Lyra hat heute nichts Relevantes über Flüche oder Heilmittel direkt gefunden. Aber sie hat die Verbindung bestätigt: Fenris ist der Erbe des Grafen. Sein Schicksal ist durch die geerbte, überbordende Lust und das Anwesen an diese dunkle Kette gebunden. Er hat die Bürde des Grafen übernommen, inklusive der Konfrontation mit der Wächterin.
Die Erlösung liegt in der Auflösung dieses Erbes.
Die Erkenntnis der vererbten Lust und der ewigen Falle hallt schmerzhaft in ihrem Kopf wider. Der Duft von altem Pergament und der schützende Geruch von Fenris’ Gehrock sind die einzigen Konstanten in diesem Moment.
Sie ist so tief in die dunklen Geheimnisse vertieft, dass sie den Hauch einer Veränderung in der Atmosphäre nicht sofort bemerkt.
Erst als ein leises Knistern des Bodens aus dem Gang ertönt, der nicht das Echo der Archivarin ist, zuckt Lyra zusammen. Sie wirft den Kopf hoch.
Ein Mann tritt aus den Schatten des Regalganges.
Lyra erstarrt. Sie hatte sich so sicher gefühlt, allein in den Tiefen des Archivs. Ihre Hand krampft sich reflexartig um den schweren Buchrücken.
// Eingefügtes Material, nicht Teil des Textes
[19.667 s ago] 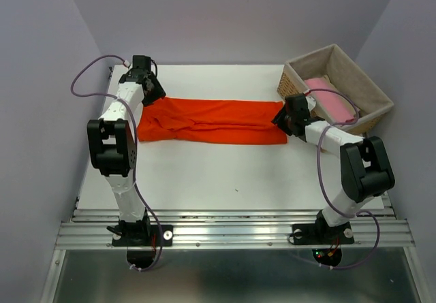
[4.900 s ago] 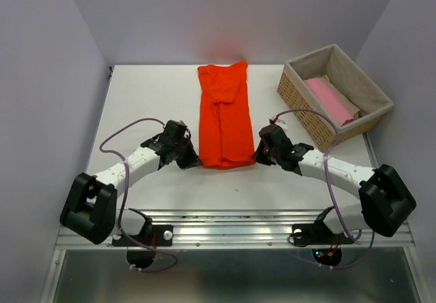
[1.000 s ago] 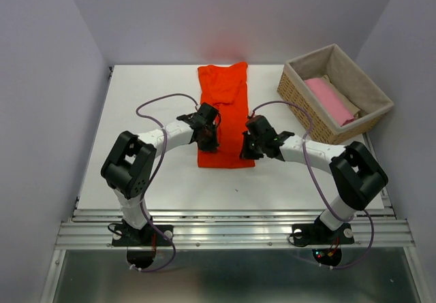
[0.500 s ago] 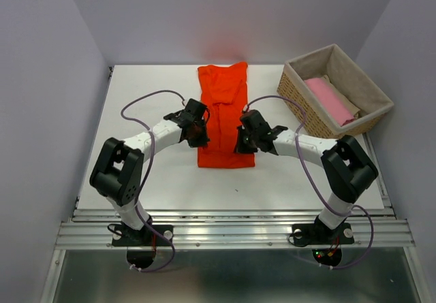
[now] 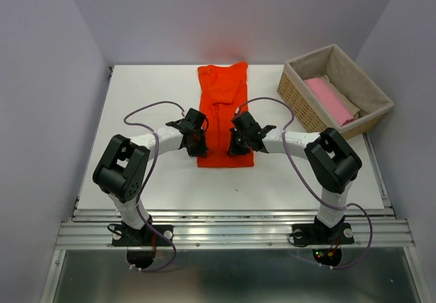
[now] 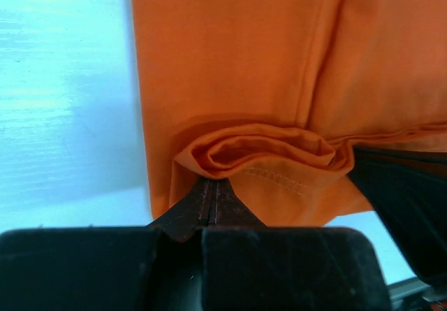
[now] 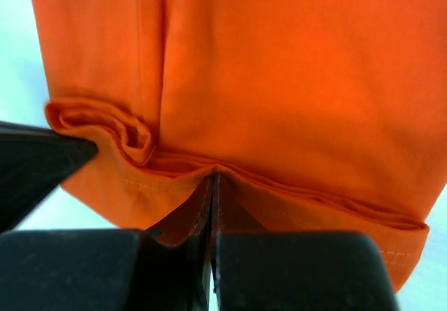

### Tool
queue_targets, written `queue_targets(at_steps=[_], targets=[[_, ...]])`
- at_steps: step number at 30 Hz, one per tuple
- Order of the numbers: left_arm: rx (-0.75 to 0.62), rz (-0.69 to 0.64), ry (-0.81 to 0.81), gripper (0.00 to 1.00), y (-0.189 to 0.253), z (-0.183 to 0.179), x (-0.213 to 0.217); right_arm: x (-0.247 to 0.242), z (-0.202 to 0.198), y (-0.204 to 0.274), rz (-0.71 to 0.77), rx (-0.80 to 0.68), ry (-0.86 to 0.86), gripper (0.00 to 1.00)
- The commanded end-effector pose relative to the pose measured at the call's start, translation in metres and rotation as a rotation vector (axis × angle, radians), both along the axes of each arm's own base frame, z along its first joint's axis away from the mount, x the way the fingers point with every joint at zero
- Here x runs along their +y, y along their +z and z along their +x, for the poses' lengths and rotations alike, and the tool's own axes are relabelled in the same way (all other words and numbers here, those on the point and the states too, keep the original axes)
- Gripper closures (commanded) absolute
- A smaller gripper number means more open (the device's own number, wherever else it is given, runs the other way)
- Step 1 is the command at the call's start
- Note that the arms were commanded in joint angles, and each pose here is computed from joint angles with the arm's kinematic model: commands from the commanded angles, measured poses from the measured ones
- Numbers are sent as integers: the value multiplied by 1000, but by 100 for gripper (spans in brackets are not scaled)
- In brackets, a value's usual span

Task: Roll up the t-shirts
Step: Roll the T-shirt to the center of the board.

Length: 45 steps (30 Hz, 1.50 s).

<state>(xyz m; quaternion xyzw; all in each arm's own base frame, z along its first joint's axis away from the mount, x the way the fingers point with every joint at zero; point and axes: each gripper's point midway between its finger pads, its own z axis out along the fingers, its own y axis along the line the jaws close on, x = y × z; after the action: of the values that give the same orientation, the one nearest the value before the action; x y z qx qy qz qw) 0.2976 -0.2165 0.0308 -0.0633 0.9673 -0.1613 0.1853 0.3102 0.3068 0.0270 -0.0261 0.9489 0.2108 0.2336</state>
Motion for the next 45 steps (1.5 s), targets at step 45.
queue_targets(at_steps=[45], targets=[[-88, -63, -19, 100, 46, -21, 3, -1, -25, 49, 99, -85, 8, 99]])
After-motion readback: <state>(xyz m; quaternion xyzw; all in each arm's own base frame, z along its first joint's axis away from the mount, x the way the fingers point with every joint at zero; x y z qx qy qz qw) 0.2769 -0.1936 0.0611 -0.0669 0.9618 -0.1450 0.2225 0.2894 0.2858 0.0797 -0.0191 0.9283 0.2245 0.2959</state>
Der Mann ist Mitte dreißig, hat warme, braune Augen und braunes, leicht gewelltes Haar, das über seine Stirn fällt. Seine Erscheinung ist nicht die eines gewöhnlichen Stadtbewoners. Er ist ebenfalls im gotischen Stil gekleidet, trägt einen langen, dunklen Mantel, der jedoch eleganter und weniger kämpferisch wirkt als Fenris’ Gehrock. Er strahlt eine sanfte, kultivierte Melancholie aus.
Sein Blick ist ruhig und direkt, als er Lyra inmitten der staubigen Akten sieht. Er lächelt vorsichtig, aber sein Lächeln wirkt aufrichtig freundlich und entschuldigend, nicht bedrohlich wie die falsche Güte der Wächterin.
„Entschuldigung“, sagt der Mann, seine Stimme ist tief und angenehm, ein sanfter Kontrast zur harten Stille des Gewölbes. „Ich wollte Sie nicht erschrecken. Ich habe nicht erwartet, dass um diese Zeit jemand in dieser Sektion arbeitet. Ich bin Samuel. Und Sie sind Lyra, nicht wahr?“
Lyras Herz schlägt einen panischen Rhythmus. Woher kennt er ihren Namen? Er wirkt freundlich, aber in Rosevil bedeutet Freundlichkeit oft die gefährlichste Täuschung.
Sie hält den Folianten fest, Fenris’ Gehrock fühlt sich plötzlich wie eine Herausforderung an, die sie trägt.
Lyra ignoriert den leichten Schwindel, den der Schrecken in ihr auslöst. Sie zieht Fenris’ Gehrock instinktiv enger um sich, eine Geste des Schutzes und der Besitzanzeige. Ihre Augen, dunkel und entschlossen geschminkt, fixieren den Mann.
Seine braunen Augen sind offen, aber sie wirken alt und wissen mehr, als ein Fremder wissen sollte.
„Ich bin Lyra“, bestätigt sie kühl, ohne zu lächeln, und ihre Stimme ist fest, obwohl ihr Inneres bebt. Der Kontrast zwischen ihrem eleganten, fast verführerischen Auftreten und der düsteren Entschlossenheit in ihrer Haltung ist auffällig. „Aber ich habe Sie nie zuvor gesehen. Woher kennen Sie meinen Namen, Samuel?“
Ihre Frage ist keine Bitte, sondern eine Forderung.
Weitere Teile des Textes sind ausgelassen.